◆ **Exercise directions**
Please transcribe exactly, and only, the lines of the data below between the line holding "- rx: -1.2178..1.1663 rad" and the line holding "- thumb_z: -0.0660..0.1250", inclusive.

◆ **Records to use**
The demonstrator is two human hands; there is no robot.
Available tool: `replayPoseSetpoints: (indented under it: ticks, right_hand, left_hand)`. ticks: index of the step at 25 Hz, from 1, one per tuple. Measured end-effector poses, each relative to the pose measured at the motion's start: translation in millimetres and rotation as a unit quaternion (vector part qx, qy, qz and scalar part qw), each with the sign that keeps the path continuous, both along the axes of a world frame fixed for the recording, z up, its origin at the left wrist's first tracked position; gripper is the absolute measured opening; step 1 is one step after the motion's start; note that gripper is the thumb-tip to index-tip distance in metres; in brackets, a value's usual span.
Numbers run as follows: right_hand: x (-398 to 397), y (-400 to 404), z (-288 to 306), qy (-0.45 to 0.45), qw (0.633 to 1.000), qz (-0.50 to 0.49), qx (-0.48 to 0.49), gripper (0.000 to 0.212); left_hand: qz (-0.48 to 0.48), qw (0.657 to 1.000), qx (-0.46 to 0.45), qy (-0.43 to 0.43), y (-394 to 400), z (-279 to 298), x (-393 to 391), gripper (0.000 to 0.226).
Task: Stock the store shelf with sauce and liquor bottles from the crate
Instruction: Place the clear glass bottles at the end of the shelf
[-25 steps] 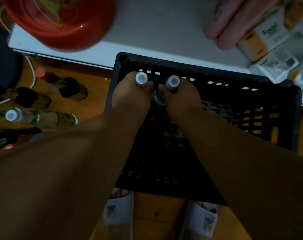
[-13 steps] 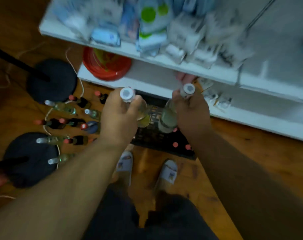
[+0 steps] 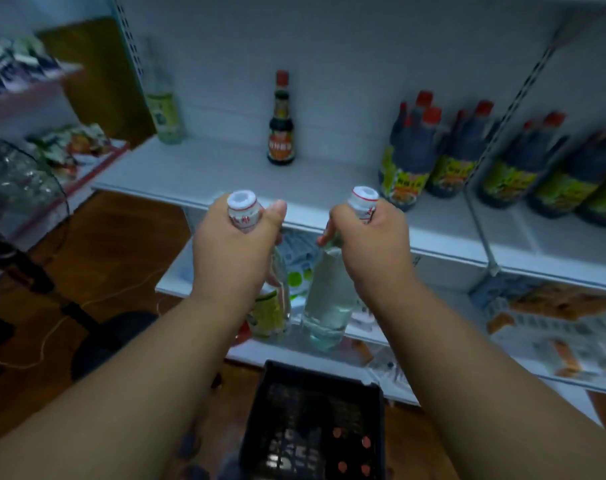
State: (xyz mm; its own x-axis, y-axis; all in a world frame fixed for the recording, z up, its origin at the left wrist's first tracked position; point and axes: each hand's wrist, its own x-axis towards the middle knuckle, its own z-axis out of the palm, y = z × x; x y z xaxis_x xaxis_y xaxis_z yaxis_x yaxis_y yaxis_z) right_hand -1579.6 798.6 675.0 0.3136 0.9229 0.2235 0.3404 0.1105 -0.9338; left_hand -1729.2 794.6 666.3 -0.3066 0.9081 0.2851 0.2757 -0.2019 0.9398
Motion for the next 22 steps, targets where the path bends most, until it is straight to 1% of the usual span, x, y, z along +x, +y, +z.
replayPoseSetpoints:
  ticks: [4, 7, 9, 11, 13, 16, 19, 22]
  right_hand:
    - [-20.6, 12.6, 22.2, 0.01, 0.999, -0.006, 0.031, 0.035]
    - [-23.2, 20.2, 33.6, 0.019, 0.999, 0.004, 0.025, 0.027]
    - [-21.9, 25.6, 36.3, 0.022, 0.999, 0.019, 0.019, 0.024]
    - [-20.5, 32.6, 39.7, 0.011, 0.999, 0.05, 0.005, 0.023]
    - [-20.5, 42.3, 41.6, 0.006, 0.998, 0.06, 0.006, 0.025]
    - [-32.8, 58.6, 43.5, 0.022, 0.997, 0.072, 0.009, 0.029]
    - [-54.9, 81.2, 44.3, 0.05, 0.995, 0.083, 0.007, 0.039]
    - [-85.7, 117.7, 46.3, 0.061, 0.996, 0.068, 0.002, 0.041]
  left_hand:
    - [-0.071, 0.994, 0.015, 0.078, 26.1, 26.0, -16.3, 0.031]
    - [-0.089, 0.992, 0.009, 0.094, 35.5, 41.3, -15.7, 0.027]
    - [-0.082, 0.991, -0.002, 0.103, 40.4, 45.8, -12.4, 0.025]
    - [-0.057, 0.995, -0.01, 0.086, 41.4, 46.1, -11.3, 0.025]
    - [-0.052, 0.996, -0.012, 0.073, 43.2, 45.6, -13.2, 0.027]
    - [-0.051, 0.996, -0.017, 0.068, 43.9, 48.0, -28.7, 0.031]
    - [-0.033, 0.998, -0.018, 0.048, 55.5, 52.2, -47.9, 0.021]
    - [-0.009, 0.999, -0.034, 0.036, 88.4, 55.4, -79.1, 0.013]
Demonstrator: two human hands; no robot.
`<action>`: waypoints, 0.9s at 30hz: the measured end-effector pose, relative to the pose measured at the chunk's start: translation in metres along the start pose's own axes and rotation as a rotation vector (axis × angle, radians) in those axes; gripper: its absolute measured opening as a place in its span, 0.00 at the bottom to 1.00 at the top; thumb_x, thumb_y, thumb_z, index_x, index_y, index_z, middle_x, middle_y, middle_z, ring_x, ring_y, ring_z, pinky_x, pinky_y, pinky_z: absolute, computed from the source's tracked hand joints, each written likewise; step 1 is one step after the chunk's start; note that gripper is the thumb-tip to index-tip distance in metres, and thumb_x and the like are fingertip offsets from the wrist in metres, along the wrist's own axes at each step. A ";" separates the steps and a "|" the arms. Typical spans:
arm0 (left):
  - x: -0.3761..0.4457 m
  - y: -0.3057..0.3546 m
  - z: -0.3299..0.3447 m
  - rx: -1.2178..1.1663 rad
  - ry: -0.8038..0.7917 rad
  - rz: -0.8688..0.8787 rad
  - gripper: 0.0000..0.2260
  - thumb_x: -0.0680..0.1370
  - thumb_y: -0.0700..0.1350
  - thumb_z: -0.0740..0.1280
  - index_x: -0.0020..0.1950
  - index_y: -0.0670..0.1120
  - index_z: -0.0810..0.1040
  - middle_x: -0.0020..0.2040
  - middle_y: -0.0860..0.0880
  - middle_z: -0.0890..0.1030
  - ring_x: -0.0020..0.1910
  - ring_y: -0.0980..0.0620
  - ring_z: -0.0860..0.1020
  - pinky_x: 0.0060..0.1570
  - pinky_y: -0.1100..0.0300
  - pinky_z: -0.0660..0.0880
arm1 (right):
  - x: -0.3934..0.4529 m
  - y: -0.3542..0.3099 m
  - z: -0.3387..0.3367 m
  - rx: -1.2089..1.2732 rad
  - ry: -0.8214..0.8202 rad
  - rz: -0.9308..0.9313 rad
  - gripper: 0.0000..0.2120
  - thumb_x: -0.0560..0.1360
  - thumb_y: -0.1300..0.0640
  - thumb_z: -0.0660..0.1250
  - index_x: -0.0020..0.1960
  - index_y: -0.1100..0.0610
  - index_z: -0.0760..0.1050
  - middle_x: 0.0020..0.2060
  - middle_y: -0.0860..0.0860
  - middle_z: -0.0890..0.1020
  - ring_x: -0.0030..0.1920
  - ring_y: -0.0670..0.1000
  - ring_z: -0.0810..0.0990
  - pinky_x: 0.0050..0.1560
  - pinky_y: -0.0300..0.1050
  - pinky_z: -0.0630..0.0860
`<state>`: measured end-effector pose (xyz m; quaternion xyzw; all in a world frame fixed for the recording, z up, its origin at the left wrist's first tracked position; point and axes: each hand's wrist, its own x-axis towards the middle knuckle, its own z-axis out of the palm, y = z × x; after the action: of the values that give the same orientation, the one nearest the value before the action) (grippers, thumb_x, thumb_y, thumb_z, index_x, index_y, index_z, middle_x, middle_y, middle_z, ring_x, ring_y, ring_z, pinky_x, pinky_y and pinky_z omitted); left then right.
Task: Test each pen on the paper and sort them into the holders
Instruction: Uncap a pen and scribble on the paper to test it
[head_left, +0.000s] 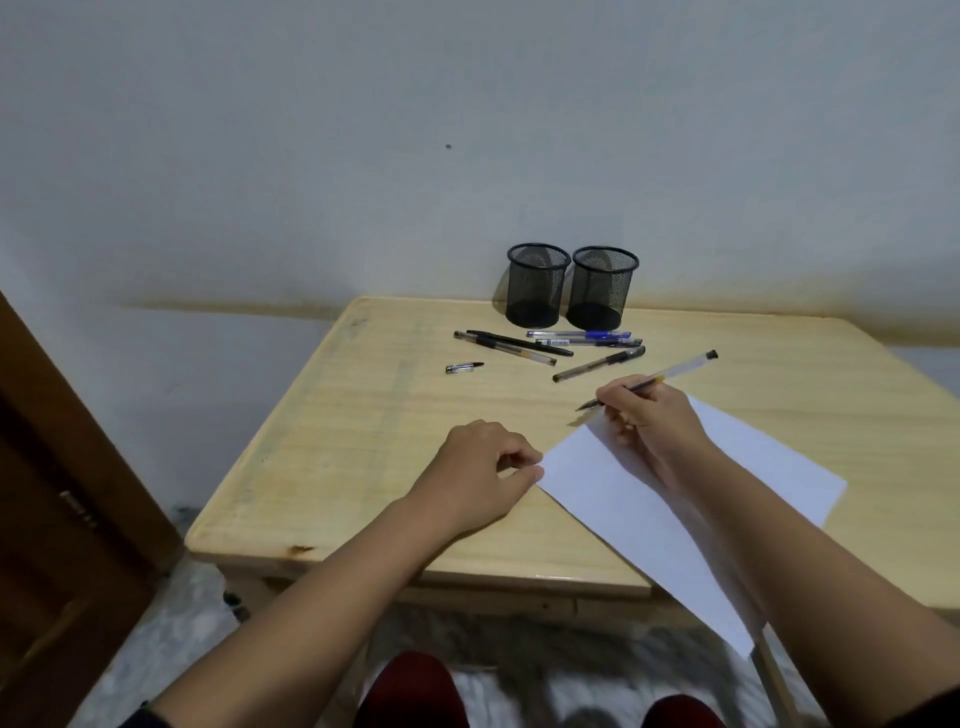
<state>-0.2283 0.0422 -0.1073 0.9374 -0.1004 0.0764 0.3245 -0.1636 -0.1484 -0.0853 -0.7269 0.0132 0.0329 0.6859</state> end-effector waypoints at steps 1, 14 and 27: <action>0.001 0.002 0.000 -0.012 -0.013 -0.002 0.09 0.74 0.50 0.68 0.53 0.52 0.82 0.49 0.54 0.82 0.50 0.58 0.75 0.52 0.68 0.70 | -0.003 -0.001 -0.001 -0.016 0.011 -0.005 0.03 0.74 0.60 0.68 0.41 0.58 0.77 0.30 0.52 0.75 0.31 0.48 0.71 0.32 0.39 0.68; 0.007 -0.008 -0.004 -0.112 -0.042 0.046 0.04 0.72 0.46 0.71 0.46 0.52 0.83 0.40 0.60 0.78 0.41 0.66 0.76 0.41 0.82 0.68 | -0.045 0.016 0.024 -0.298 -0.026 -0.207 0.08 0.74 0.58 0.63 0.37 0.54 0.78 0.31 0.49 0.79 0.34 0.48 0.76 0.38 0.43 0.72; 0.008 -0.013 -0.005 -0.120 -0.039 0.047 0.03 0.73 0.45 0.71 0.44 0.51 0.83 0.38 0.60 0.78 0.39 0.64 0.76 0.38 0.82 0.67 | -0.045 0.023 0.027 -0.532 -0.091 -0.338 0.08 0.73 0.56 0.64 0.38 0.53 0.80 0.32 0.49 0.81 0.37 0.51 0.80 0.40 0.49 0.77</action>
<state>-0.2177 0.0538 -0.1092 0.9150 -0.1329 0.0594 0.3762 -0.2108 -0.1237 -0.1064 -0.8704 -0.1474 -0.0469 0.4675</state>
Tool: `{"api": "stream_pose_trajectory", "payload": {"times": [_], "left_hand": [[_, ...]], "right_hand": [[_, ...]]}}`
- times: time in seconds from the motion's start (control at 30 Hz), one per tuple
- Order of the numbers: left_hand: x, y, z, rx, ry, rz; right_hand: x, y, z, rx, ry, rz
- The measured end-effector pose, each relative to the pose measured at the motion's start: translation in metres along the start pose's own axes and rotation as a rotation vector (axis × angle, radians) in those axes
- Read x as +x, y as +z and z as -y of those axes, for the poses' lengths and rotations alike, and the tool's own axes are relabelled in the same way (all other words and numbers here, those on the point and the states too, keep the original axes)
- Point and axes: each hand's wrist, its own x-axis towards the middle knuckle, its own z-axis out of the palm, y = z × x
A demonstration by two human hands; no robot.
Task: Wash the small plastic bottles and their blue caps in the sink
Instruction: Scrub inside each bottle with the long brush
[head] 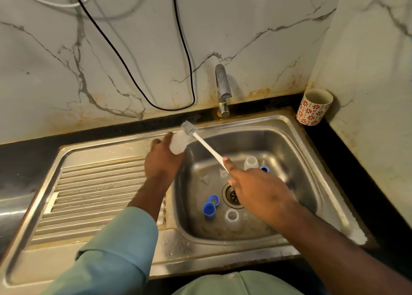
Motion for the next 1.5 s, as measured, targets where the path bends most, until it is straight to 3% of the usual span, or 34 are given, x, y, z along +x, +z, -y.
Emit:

◆ **Answer to the exercise**
  - rx: -1.2178..1.1663 rad
  - ry: -0.8038..0.7917 rad
  - rz: -0.8688..0.8787 rad
  - gripper: 0.0000..0.2260
  - thumb_x: -0.0680..0.1370
  - thumb_y: -0.0700..0.1350
  - thumb_z: -0.0740..0.1280
  - index_x: -0.0020..0.1950
  - index_y: -0.0670..0.1120
  - index_z: -0.0810..0.1040
  - middle_x: -0.0020..0.2040
  - middle_y: -0.0860..0.0880
  - middle_z: -0.0890..0.1030
  - ring_x: -0.0020..0.1910
  - ring_y: -0.0980..0.0620
  - ring_z: -0.0860..0.1020
  - pinky_x: 0.0060..0.1570
  - pinky_y: -0.1100..0.0300
  - pinky_z: -0.0660..0.0880
arm1 (right):
  - x: -0.3934..0.4529 m
  - y: -0.3542..0.3099 m
  - z: -0.3387..0.3367 m
  - rx: -1.2089..1.2732 rad
  - ry: -0.8214..0.8202 rad
  - rz: -0.9308..0.9313 rad
  - gripper: 0.0000..0.2120
  - thumb_x: -0.0560..0.1360
  - thumb_y: -0.1300..0.0640
  - thumb_z: -0.0660..0.1250

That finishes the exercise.